How to handle missing tag when parsing xml using DOM?


I'm trying to do XML parsing using DOM, but the problem is that the tag is missing in some places. Tell me how to handle this case so that in its absence, some other string is written to the ArrayList (for example, "No data")? I'm new to Java. I did it according to the tutorial

XML of similar content:

<item>
<title>number 1</title>
</item>

<item>
<title>number 2</title>
<enclosure url="https://www.google.com/"/>
</item>

Part of the Java Code:

List<String> title = new ArrayList<>(); 
List<String> enclosure = new ArrayList<>();

NodeList itemNodeList = document.getElementsByTagName("item");
for (int i = 0; i < itemNodeList.getLength(); i++){
    if (itemNodeList.item(i).getNodeType() == Node.ELEMENT_NODE){
        Element itemElement = (Element) itemNodeList.item(i);

        NodeList childNodes = itemElement.getChildNodes();
        for (int j = 0; j < childNodes.getLength(); j++){
            if (childNodes.item(j).getNodeType() == Node.ELEMENT_NODE){
                Element childElement = (Element) childNodes.item(j);
                
                switch (childElement.getNodeName()){
                    case "title":{
                        title.add(childElement.getTextContent());  
                        break;
                    }
                    case "enclosure":{
                        String info = childElement.getAttribute("url");
                        enclosure.add(info); 
                        break;
                    }
                }
            }
        }
    }
}

Solution

  • Tell me how to handle this case so that in its absence, some other string is written to the ArrayList (for example, "No data")?

    If you want defaults for the "title" and "enclosure" values, then set them, on a per-item basis.
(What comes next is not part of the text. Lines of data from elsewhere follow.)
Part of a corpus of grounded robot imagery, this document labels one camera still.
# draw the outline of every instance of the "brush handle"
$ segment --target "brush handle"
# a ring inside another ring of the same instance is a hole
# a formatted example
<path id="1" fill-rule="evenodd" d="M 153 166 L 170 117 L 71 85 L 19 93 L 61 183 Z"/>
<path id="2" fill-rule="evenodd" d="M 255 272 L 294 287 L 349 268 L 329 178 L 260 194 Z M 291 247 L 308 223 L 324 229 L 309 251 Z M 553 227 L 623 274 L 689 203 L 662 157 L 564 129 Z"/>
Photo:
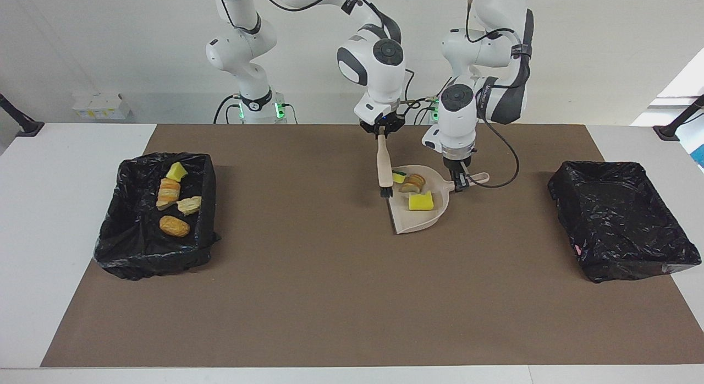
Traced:
<path id="1" fill-rule="evenodd" d="M 392 159 L 387 150 L 387 138 L 380 134 L 379 151 L 377 151 L 377 171 L 379 172 L 379 187 L 391 188 L 394 186 L 394 176 L 392 175 Z"/>

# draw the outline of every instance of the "brown mat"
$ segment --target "brown mat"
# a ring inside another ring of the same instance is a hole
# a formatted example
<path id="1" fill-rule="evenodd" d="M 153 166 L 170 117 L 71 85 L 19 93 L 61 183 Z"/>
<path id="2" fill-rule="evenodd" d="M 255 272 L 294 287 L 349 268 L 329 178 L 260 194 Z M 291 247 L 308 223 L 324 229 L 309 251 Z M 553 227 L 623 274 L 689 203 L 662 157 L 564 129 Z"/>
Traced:
<path id="1" fill-rule="evenodd" d="M 138 282 L 91 264 L 42 366 L 704 363 L 671 277 L 579 271 L 546 184 L 565 160 L 601 160 L 588 131 L 501 130 L 520 178 L 453 194 L 433 228 L 397 236 L 357 127 L 159 125 L 146 152 L 213 156 L 213 260 Z M 424 131 L 390 137 L 394 164 L 445 174 Z M 478 136 L 472 168 L 509 178 L 505 146 Z"/>

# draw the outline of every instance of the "black plastic bag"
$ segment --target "black plastic bag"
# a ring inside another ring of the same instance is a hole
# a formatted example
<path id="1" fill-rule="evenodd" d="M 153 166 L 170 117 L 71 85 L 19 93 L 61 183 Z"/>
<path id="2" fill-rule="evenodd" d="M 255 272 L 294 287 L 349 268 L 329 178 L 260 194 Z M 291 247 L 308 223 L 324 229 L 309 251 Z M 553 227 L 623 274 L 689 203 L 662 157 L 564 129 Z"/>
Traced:
<path id="1" fill-rule="evenodd" d="M 175 204 L 156 209 L 161 179 L 178 161 L 188 171 L 181 179 L 180 199 L 203 198 L 201 210 L 189 216 Z M 123 161 L 93 256 L 108 273 L 133 281 L 201 266 L 211 259 L 211 246 L 218 240 L 215 213 L 216 175 L 209 155 L 152 153 Z M 166 215 L 188 223 L 191 232 L 184 238 L 166 235 L 159 228 Z"/>
<path id="2" fill-rule="evenodd" d="M 584 274 L 600 283 L 701 264 L 638 163 L 566 161 L 548 184 Z"/>

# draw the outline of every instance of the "black pole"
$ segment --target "black pole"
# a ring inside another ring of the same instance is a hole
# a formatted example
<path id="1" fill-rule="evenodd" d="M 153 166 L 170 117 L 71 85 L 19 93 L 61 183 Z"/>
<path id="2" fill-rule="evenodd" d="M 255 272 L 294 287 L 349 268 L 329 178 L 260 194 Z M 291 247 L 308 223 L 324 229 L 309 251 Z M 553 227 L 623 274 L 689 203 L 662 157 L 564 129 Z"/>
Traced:
<path id="1" fill-rule="evenodd" d="M 17 133 L 17 136 L 35 136 L 44 125 L 43 121 L 34 121 L 30 116 L 15 108 L 3 94 L 0 94 L 0 108 L 3 108 L 22 128 L 22 131 Z"/>
<path id="2" fill-rule="evenodd" d="M 694 116 L 694 113 L 697 113 L 702 107 L 704 107 L 704 95 L 697 98 L 687 109 L 684 109 L 682 114 L 677 116 L 672 123 L 664 126 L 654 126 L 653 130 L 656 131 L 656 134 L 658 134 L 659 138 L 663 141 L 679 141 L 679 138 L 674 134 L 677 132 L 677 128 Z"/>

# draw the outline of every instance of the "white table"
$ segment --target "white table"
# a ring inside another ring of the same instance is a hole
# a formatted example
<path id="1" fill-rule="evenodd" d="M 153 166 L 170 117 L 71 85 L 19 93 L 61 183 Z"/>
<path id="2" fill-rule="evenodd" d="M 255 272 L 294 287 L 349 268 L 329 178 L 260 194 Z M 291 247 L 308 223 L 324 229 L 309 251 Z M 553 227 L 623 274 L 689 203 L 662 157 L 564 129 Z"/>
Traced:
<path id="1" fill-rule="evenodd" d="M 143 153 L 154 128 L 47 124 L 35 138 L 16 139 L 0 156 L 0 382 L 659 384 L 704 380 L 704 365 L 40 369 L 91 259 L 116 167 L 123 159 Z M 675 142 L 660 141 L 650 128 L 590 126 L 588 130 L 606 161 L 637 161 L 646 168 L 691 241 L 704 248 L 704 174 L 684 149 Z M 83 160 L 81 168 L 67 166 L 78 157 Z M 704 268 L 673 278 L 702 326 Z"/>
For example,

            // ...
            Element itemElement = (Element) itemNodeList.item(i);
            String itemTitle = "No title";
            String itemEnclosure = "no data";
            // ...
    

    Then replace those appropriately as you parse the child nodes, instead of immediately updating your lists. For example,

                        // ...
                        case "enclosure":{
                            itemEnclosure = childElement.getAttribute("url");
                            break;
                        }
                        // ...
    

    After you have processed all the children of each item node, you have the appropriate information to add to your lists, whether it was read from child nodes or remains the default:

            // ...
            for (int j = 0; j < childNodes.getLength(); j++){
                // ...
            }
            title.add(itemTitle);
            enclosure.add(itemEnclosure);
            // ...
    

    Be aware, however, that if any of your items contain more than one title or more than one enclosure, then some of those will not be captured. If you want to be able to support multiples like that then you need a different internal representation for your data.